Toby drew himself together with a swift movement.  “That means you’ll keep me, sir?”

His eyes, alight and eager, looked up to Saltash with something that was not far removed from adoration in their shining earnestness.

The strange smile still hovered about Saltash’s face; a smile in which cynicism and some vagrant, half-stifled emotion were oddly mingled.

“Yes, I’ll keep you,” he said, and paused, looking at him oddly.

Toby’s eyes, very wide open, intensely bright, looked straight back.  “For good, sir?” he said anxiously.

And Saltash laughed, a brief, mocking laugh.  “For better, for worse, my Toby!” he said.  “Now—­go!”

He smote him a light friendly blow on the shoulder and flung round on his heel.

Toby went, very swiftly, without looking back.

CHAPTER VI

THE ABYSS

They sighted the English shore a few days later on an evening of mist and rain.  The sea was grey and dim, the atmosphere cold and inhospitable.

“Just like England!” said Saltash.  “She never gushes over her prodigals.”

He was dining alone in the saloon with Toby behind his chair, Larpent being absent on the bridge.

“Don’t you like England, sir?” said Toby.

“I adore her,” said Saltash with his most hideous grimace.  “But I don’t go to her for amusement.”

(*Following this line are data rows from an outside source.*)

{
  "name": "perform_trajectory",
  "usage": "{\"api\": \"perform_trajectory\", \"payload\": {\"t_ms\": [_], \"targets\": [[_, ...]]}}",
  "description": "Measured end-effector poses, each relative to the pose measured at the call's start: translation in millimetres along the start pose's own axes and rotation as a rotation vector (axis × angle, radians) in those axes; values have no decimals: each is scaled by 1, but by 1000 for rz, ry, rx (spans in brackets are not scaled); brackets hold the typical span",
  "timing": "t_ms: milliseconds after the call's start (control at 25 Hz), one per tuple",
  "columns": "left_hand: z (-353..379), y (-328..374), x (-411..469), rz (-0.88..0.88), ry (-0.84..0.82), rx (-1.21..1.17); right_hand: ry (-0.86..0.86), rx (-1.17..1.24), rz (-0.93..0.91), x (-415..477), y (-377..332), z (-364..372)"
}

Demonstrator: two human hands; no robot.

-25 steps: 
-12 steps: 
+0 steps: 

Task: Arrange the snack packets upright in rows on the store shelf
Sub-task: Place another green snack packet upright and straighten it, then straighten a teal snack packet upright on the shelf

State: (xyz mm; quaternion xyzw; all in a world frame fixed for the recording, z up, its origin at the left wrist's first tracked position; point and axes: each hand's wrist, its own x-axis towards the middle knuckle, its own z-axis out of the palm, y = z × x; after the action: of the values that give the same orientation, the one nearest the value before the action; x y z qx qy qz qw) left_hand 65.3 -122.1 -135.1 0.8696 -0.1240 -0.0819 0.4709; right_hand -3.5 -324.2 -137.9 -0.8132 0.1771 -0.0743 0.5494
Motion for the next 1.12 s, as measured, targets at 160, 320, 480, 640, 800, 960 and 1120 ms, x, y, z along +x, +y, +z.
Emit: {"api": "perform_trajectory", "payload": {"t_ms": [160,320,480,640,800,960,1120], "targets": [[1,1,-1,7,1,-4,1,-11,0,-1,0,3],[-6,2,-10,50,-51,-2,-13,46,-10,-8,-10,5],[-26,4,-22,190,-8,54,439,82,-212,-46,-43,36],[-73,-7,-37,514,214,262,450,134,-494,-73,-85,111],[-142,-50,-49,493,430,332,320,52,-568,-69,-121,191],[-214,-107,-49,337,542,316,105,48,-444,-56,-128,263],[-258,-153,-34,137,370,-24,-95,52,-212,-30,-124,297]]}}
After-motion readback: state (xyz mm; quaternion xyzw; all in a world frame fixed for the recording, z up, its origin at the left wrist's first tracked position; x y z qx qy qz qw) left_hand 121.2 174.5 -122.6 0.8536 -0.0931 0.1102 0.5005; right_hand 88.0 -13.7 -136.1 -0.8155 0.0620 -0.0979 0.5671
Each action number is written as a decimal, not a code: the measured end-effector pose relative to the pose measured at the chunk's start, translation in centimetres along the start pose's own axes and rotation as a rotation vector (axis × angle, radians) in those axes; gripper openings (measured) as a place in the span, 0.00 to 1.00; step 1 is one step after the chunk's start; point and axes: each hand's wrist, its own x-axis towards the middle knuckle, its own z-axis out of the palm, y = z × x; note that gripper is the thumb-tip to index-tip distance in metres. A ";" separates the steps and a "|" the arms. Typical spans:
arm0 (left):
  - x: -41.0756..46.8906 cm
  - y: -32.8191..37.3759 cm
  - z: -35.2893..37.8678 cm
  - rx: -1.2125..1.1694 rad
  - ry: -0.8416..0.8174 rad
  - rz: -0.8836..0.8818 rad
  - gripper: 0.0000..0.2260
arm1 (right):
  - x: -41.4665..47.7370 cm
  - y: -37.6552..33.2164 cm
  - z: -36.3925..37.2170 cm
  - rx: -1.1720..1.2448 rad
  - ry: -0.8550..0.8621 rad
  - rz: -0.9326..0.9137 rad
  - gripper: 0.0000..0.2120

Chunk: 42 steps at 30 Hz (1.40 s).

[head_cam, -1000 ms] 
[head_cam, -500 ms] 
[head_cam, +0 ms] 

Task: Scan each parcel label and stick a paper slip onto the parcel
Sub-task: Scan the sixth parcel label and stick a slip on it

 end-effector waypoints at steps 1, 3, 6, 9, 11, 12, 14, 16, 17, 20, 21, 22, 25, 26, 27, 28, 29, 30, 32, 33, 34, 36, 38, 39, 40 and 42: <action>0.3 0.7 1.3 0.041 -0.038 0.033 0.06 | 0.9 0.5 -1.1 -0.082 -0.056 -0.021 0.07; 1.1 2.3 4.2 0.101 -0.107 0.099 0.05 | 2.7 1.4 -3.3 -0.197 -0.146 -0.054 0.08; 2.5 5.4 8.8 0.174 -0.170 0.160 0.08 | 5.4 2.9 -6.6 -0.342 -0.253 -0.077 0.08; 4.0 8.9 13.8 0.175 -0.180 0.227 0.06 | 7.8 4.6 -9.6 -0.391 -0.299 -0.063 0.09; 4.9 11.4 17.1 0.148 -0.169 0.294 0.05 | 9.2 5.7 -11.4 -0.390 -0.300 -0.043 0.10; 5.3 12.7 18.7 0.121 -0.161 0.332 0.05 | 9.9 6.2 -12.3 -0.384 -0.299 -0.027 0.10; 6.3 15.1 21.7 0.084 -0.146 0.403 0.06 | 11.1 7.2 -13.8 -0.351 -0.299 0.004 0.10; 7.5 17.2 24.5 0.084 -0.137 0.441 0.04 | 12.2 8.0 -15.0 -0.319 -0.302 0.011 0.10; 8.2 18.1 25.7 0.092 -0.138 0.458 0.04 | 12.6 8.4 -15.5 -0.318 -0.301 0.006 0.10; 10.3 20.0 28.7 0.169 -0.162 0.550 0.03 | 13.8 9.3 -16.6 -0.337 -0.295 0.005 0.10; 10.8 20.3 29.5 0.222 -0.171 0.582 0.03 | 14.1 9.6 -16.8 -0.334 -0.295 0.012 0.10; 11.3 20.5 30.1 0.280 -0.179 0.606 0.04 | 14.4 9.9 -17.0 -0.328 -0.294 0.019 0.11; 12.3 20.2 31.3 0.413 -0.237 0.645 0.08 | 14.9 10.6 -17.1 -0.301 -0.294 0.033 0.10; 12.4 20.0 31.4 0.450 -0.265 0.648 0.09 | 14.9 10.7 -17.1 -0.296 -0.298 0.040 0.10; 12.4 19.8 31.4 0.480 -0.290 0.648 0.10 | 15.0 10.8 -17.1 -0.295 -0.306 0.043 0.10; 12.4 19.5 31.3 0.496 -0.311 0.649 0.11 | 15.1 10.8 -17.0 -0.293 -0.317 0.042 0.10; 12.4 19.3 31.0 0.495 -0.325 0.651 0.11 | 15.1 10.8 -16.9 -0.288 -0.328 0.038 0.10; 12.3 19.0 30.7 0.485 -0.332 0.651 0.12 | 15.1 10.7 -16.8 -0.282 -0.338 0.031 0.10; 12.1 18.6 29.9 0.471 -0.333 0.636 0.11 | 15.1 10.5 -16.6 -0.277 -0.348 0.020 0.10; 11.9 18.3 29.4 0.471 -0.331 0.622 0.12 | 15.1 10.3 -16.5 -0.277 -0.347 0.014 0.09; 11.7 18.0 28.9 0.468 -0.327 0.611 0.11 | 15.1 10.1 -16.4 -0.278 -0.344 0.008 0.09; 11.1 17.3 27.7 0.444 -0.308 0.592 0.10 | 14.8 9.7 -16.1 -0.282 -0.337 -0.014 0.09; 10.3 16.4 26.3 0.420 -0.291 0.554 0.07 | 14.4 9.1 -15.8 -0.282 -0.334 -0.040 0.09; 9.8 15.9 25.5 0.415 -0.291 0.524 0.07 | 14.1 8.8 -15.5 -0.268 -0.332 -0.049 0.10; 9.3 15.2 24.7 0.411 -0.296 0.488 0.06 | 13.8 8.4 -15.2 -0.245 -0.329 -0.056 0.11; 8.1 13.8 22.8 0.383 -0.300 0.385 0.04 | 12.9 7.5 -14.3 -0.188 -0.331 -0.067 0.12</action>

Toby came forward to fill his glass with liqueur.  “Too strait-laced, sir?” he suggested with the suspicion of a smile.

Saltash nodded with a sidelong glance at the young face bent over the decanter.  “Too limited in many ways, my Toby,” he said.  “But at the same time useful in certain emergencies.  A stern mother perhaps, but a wise one on the whole.  You, for instance—­she will be the making of you.”

A slight tremor went through Toby.  He set down the decanter and stepped back.  “Of me, sir?” he said.

Saltash nodded again.  He was fingering the stem of his glass, his queer eyes dancing a little.  “We’ve got to make a respectable citizen of you—­somehow,” he said.

“Do you think that matters, sir?” said Toby.

Saltash raised his glass.  “You won’t always be a boy of sixteen, you know, Toby,” he said lightly.  “We’ve got to think of the future—­whether we want to or not.”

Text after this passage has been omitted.